According to The Companies Act, Section 171 (1AA), any Singapore resident can act as the corporate secretary of a private Singapore company. For public companies, the individual can be appointed if they meet at least one of the following criteria:
- They have been a secretary of a company for at least three of the last five years They are a “qualified person” as defined by the Legal Profession Act (Cap. 161)
- They are a public accountant registered under the Accountants Act (Cap. 2)
- They are a member of the Institute of Certified Public Accountants of Singapore
- They are a member of the Singapore Association of the Institute of Chartered Secretaries and Administrators
- They are a member of the Association of International Accountants (Singapore Branch)
- They are a member of the Institute of Company Accountants, Singapore
Duties and Responsibilities
Responsibilities of a company secretary are to ensure that the company creates and manages documents that track key milestones. These include:
Maintenance of Statutory Compliance Registers
Your corporate secretary has to create and update company registers to reflect any changes at your company. Common registers include:
- Register of directors (detailing your company directors)

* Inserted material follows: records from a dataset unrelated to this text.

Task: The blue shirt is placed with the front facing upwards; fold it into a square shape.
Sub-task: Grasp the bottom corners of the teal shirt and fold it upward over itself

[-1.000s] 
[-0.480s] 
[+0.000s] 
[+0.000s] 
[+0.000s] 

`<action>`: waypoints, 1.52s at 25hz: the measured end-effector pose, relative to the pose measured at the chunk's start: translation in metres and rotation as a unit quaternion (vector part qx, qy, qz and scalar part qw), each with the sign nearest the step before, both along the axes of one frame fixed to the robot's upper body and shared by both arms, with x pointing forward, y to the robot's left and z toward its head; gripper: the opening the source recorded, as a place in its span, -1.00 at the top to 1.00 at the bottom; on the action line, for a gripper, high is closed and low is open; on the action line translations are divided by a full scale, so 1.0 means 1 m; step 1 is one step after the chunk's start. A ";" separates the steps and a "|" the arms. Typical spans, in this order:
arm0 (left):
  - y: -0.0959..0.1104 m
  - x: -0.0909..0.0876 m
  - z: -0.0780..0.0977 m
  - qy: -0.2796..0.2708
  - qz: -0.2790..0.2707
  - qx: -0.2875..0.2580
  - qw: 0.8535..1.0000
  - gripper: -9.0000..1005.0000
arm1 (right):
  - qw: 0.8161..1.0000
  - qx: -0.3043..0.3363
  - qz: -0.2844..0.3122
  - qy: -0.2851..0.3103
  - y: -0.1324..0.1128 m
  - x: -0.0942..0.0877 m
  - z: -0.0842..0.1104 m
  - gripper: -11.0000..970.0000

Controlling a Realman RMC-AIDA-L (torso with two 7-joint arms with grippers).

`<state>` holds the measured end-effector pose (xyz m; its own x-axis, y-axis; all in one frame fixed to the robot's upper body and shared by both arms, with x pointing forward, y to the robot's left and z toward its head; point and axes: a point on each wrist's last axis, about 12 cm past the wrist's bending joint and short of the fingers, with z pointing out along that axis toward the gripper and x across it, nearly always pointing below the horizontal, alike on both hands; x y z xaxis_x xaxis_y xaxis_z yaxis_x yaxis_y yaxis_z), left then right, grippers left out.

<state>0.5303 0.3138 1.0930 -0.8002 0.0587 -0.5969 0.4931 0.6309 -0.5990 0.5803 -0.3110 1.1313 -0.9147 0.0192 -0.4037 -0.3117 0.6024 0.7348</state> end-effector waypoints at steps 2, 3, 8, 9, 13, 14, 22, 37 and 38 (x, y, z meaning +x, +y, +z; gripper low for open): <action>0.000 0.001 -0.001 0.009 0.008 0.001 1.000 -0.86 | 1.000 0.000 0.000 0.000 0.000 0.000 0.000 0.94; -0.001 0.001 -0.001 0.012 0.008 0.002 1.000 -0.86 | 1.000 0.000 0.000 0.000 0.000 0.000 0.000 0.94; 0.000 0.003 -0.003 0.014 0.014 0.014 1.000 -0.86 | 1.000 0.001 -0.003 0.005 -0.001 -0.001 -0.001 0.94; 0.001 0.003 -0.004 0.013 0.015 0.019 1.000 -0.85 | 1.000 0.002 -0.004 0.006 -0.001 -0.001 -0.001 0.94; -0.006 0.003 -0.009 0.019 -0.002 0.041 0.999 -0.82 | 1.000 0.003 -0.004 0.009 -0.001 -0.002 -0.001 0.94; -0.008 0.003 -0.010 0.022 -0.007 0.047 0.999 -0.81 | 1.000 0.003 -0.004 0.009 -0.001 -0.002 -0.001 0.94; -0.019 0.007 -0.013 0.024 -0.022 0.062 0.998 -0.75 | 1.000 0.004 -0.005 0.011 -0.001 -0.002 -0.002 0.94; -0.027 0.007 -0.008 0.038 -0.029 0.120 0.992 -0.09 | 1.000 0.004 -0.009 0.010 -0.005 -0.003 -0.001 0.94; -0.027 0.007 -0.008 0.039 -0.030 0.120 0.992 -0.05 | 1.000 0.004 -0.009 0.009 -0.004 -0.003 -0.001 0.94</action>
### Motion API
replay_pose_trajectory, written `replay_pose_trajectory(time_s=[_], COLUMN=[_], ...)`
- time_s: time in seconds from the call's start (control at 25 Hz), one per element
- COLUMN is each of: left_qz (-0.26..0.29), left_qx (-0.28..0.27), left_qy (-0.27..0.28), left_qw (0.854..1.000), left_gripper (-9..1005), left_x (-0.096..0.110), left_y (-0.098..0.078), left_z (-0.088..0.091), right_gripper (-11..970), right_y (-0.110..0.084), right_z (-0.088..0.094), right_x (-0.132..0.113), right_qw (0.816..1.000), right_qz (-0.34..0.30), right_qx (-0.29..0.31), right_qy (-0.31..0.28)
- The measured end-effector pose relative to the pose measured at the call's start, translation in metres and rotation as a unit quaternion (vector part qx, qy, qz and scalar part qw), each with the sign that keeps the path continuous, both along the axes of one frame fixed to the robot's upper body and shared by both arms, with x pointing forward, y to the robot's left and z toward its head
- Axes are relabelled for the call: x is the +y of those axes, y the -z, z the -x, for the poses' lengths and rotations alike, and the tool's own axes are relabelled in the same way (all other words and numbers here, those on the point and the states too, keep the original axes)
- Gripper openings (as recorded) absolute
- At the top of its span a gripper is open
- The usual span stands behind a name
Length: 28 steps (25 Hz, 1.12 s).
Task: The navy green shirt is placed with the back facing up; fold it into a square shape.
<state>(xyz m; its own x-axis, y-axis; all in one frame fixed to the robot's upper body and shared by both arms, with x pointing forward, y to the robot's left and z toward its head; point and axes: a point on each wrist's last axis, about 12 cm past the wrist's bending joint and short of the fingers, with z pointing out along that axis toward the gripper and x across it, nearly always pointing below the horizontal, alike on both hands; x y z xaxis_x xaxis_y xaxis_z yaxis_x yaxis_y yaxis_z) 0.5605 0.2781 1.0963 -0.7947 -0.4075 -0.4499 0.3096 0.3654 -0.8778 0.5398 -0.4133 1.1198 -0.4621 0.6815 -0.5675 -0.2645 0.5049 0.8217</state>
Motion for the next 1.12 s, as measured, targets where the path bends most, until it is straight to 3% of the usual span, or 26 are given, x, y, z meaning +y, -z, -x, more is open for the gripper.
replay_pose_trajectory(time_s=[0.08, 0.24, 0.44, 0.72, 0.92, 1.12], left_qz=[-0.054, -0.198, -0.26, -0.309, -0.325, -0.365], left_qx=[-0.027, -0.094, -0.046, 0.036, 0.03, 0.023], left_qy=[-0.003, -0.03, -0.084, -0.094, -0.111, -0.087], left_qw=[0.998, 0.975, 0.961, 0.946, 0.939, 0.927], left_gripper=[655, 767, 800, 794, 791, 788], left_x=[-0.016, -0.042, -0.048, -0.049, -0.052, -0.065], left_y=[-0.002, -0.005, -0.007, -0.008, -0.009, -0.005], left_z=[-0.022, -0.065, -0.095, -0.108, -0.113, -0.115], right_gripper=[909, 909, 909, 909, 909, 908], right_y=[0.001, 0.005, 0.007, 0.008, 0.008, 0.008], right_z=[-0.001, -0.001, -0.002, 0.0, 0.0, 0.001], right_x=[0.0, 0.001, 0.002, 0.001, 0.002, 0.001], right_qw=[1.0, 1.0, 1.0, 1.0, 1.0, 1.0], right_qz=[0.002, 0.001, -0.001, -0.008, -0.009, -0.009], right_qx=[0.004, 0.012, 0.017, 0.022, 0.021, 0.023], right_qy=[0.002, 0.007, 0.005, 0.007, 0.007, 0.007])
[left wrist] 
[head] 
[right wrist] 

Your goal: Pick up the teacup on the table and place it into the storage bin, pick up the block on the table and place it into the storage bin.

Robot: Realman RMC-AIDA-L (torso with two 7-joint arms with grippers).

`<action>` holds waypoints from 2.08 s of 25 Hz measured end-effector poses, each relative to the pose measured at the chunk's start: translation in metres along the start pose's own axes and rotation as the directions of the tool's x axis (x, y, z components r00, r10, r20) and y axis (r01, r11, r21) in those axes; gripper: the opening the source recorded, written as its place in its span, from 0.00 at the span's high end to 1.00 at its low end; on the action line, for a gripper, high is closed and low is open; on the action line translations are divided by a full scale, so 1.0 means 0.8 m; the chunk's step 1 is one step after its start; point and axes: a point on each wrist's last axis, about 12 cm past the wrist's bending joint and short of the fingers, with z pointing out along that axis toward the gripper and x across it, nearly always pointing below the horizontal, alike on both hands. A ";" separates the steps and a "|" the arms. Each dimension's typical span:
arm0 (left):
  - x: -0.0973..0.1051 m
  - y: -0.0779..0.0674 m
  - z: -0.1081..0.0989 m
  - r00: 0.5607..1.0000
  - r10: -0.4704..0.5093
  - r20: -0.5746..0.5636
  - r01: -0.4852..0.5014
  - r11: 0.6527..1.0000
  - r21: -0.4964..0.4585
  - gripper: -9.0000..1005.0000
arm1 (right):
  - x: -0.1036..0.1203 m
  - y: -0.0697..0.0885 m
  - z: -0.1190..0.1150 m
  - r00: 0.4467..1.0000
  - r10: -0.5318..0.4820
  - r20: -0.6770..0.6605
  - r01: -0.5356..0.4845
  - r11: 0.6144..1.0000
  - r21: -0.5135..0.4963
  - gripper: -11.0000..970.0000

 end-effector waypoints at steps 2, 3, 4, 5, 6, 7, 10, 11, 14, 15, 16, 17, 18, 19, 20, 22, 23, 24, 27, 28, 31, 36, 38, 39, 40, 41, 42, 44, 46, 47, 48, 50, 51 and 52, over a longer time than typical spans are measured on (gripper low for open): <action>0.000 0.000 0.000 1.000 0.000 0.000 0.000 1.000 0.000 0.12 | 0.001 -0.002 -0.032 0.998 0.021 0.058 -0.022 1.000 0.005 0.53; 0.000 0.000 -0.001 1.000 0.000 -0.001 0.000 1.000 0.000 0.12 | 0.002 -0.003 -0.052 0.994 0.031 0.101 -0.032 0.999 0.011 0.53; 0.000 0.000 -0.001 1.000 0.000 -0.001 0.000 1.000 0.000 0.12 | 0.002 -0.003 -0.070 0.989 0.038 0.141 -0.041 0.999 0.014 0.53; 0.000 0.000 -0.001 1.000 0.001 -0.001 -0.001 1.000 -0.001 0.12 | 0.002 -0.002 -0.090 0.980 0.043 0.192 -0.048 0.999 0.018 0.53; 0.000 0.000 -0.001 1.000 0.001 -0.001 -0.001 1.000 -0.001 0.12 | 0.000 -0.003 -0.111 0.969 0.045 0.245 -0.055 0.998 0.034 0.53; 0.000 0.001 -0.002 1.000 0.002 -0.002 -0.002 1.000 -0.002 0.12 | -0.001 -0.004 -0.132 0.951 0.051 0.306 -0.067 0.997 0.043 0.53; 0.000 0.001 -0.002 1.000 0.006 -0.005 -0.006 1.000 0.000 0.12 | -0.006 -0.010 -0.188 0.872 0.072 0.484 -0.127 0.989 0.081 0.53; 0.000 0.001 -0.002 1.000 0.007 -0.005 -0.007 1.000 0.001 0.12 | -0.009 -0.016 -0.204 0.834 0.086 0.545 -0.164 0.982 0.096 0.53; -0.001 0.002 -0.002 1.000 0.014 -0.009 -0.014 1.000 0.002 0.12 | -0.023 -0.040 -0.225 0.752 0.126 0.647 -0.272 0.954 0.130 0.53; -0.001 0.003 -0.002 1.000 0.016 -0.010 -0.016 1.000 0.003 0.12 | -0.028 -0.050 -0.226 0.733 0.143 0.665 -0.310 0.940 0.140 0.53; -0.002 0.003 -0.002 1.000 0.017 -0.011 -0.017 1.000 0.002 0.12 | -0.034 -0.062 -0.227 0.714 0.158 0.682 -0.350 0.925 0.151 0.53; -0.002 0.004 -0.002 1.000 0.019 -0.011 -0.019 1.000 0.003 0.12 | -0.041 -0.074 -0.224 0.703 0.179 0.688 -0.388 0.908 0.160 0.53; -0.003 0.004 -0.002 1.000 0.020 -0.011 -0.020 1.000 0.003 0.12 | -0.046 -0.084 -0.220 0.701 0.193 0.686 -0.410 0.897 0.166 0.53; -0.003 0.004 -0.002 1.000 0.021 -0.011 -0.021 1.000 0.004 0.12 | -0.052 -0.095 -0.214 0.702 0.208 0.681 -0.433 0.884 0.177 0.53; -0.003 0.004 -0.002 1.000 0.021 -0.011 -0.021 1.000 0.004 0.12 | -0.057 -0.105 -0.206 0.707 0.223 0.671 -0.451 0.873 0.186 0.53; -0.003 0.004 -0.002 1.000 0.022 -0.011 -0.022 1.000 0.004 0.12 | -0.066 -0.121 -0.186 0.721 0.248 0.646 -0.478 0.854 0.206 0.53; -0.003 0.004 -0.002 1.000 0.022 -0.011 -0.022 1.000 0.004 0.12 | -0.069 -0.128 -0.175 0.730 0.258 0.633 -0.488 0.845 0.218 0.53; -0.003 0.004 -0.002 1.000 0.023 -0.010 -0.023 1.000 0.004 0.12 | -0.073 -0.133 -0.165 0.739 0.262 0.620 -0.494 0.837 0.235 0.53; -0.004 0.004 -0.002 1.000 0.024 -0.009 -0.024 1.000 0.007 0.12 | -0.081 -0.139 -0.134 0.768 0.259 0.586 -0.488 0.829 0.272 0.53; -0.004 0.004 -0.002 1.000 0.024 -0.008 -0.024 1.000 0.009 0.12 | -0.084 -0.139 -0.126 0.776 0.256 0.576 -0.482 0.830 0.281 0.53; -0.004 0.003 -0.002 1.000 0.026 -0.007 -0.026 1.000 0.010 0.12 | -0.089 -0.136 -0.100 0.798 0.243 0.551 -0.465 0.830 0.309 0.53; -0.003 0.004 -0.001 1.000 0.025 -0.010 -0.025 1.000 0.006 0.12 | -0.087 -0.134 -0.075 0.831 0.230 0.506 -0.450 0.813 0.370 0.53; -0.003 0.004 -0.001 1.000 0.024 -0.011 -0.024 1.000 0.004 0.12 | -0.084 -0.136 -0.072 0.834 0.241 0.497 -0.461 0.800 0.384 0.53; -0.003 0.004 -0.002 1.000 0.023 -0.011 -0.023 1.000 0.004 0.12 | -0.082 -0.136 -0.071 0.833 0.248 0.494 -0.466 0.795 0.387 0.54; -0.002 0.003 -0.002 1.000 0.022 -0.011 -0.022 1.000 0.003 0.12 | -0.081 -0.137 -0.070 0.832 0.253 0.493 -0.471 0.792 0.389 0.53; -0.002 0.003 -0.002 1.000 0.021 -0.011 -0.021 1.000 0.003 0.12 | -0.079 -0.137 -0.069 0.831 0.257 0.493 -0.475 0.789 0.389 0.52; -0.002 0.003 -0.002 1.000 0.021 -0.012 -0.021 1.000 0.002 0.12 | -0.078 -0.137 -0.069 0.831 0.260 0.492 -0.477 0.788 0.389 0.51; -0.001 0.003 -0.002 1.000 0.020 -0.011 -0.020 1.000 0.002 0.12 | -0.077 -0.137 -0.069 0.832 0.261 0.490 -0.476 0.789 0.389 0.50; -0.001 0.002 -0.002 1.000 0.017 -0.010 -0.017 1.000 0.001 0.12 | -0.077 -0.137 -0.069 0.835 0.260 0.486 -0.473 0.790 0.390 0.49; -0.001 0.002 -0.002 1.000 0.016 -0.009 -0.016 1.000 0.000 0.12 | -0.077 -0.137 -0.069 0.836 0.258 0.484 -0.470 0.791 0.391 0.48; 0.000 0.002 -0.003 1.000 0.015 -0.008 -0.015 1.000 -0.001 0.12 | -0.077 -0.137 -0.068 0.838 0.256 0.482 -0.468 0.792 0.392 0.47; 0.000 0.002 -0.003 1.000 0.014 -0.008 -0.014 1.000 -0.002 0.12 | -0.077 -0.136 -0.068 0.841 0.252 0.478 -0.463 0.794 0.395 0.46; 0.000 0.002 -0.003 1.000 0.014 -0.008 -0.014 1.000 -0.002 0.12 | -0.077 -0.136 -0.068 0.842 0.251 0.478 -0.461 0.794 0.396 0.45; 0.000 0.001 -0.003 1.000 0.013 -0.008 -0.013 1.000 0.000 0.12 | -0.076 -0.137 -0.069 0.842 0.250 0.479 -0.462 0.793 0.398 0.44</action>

- Register of allotments (detailing who your company has issued shares to)
- Register of transfers (detailing who shares have been transferred to)
As well as maintaining statutory registers, your company secretary is also in charge of keeping all of your directors and shareholders (and ACRA in many cases) up to date with key events at your company. The main areas you should expect your company secretary to focus on include:
- Drafting resolutions highlighting key events at your company (such as the appointment of new directors, etc.)
- Amending your company’s constitution
- Updating ACRA if you change your company name, address or directors
- Scheduling and organising your company’s Annual General Meeting (AGM)
- Making sure your AGM takes place less than three months after your company’s Financial Year End (FYE)
- Filing an Annual Return (AR) with ACRA within 30 days of your AGM
Penalties if your secretary does not perform their duties
As the compliance and reporting requirements for a corporate secretary are enshrined in Singapore law, failing to adhere to them is a breach of the country’s law, and this can be costly. If your company secretary is not up to scratch and violates Singapore’s Company Act, regulators can remove them, fine them or even prosecute them. This means it's very important to appoint someone whom you trust.
Changing your secretary
If you would like to change your company secretary, try to avoid doing so at a time of year when you have filing deadlines to meet and AGMs to hold. Through no fault of your own, you could end up missing deadlines and incurring penalties.
Once you’ve sidestepped that potential banana skin, switching your corporate secretary is a simple process. You ask your existing corporate secretary to sign a resignation letter, and you send a resolution to ACRA indicating your directors have approved the resignation. This process is often managed by the new corporate secretary, who must also inform ACRA of their appointment.